*YOUR GOAL:*
With the images left out, print all of the records below exactly.
──────────
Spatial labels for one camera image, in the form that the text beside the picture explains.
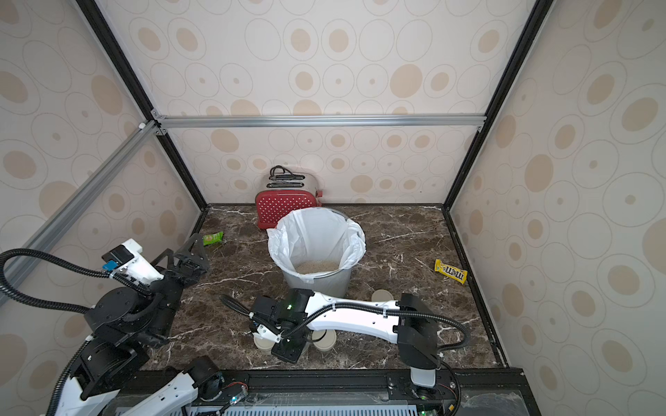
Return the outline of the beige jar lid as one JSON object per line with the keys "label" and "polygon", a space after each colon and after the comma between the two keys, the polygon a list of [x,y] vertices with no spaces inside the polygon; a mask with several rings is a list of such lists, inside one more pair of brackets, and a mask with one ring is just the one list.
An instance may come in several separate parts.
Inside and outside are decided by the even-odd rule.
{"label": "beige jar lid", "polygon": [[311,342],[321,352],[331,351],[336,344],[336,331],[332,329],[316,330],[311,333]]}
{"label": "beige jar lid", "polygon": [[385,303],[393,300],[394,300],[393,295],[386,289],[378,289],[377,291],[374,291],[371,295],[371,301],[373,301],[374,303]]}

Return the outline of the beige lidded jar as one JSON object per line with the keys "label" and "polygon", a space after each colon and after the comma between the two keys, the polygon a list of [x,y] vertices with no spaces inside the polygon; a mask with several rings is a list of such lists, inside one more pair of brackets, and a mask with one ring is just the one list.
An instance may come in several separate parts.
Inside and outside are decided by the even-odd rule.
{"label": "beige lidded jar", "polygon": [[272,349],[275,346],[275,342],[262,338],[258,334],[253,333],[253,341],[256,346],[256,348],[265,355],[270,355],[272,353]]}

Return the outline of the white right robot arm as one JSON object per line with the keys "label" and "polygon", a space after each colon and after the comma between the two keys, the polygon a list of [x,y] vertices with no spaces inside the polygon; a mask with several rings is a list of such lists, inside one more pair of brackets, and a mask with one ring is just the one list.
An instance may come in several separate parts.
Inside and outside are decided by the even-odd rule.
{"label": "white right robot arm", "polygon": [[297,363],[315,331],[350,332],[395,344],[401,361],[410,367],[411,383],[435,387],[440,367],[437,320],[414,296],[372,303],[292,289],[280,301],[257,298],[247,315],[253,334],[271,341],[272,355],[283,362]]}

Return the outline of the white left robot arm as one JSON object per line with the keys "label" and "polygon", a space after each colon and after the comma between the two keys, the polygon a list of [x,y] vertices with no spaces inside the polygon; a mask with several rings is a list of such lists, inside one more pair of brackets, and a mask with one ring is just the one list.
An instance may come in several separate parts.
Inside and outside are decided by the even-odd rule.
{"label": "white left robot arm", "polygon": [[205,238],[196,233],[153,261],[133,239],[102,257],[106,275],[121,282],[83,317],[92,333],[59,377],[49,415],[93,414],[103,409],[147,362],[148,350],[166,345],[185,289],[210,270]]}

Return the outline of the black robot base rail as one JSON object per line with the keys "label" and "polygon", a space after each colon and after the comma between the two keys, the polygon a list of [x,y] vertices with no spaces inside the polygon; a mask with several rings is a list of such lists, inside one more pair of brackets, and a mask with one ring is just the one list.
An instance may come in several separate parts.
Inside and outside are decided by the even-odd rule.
──────────
*PROBLEM SOLUTION:*
Spatial labels for one camera image, in the form that the text beside the picture explains.
Return the outline of the beige jar lid as one JSON object per line with the keys "label" and "polygon", a space after each colon and after the comma between the two keys, the polygon a list of [x,y] vertices with no spaces inside the polygon; a mask with several rings is a list of such lists, inside one more pair of brackets, and a mask with one ring is just the one list.
An instance may come in several separate parts.
Inside and outside are decided by the even-odd rule.
{"label": "beige jar lid", "polygon": [[311,342],[321,352],[331,351],[336,344],[336,331],[332,329],[316,330],[311,333]]}
{"label": "beige jar lid", "polygon": [[385,303],[393,300],[394,300],[393,295],[386,289],[378,289],[377,291],[374,291],[371,295],[371,301],[373,301],[374,303]]}

Return the outline of the beige lidded jar as one JSON object per line with the keys "label" and "polygon", a space after each colon and after the comma between the two keys, the polygon a list of [x,y] vertices with no spaces inside the polygon; a mask with several rings is a list of such lists, inside one more pair of brackets, and a mask with one ring is just the one list.
An instance may come in several separate parts.
Inside and outside are decided by the even-odd rule.
{"label": "beige lidded jar", "polygon": [[272,349],[275,346],[275,342],[262,338],[258,334],[253,333],[253,341],[256,346],[256,348],[265,355],[270,355],[272,353]]}

Return the outline of the white right robot arm as one JSON object per line with the keys "label" and "polygon", a space after each colon and after the comma between the two keys, the polygon a list of [x,y] vertices with no spaces inside the polygon; a mask with several rings is a list of such lists, inside one more pair of brackets, and a mask with one ring is just the one list.
An instance may come in several separate parts.
Inside and outside are decided by the even-odd rule.
{"label": "white right robot arm", "polygon": [[297,363],[315,331],[350,332],[395,344],[401,361],[410,367],[411,383],[435,387],[440,367],[437,320],[414,296],[372,303],[292,289],[280,301],[257,298],[247,315],[253,334],[271,341],[272,355],[283,362]]}

Return the outline of the white left robot arm as one JSON object per line with the keys "label" and "polygon", a space after each colon and after the comma between the two keys, the polygon a list of [x,y] vertices with no spaces inside the polygon; a mask with several rings is a list of such lists, inside one more pair of brackets, and a mask with one ring is just the one list.
An instance may come in several separate parts.
Inside and outside are decided by the even-odd rule.
{"label": "white left robot arm", "polygon": [[205,238],[196,233],[153,261],[133,239],[102,257],[106,275],[121,282],[83,317],[92,333],[59,377],[49,415],[93,414],[103,409],[147,362],[148,350],[166,345],[185,289],[210,270]]}

Return the outline of the black robot base rail as one JSON object per line with the keys "label" and "polygon", a space after each colon and after the comma between the two keys, the polygon a list of [x,y] vertices with no spaces inside the polygon; a mask with several rings is a list of such lists, inside one more pair of brackets, and a mask with one ring is just the one list.
An instance may come in several separate parts.
Inside and outside are decided by the even-odd rule.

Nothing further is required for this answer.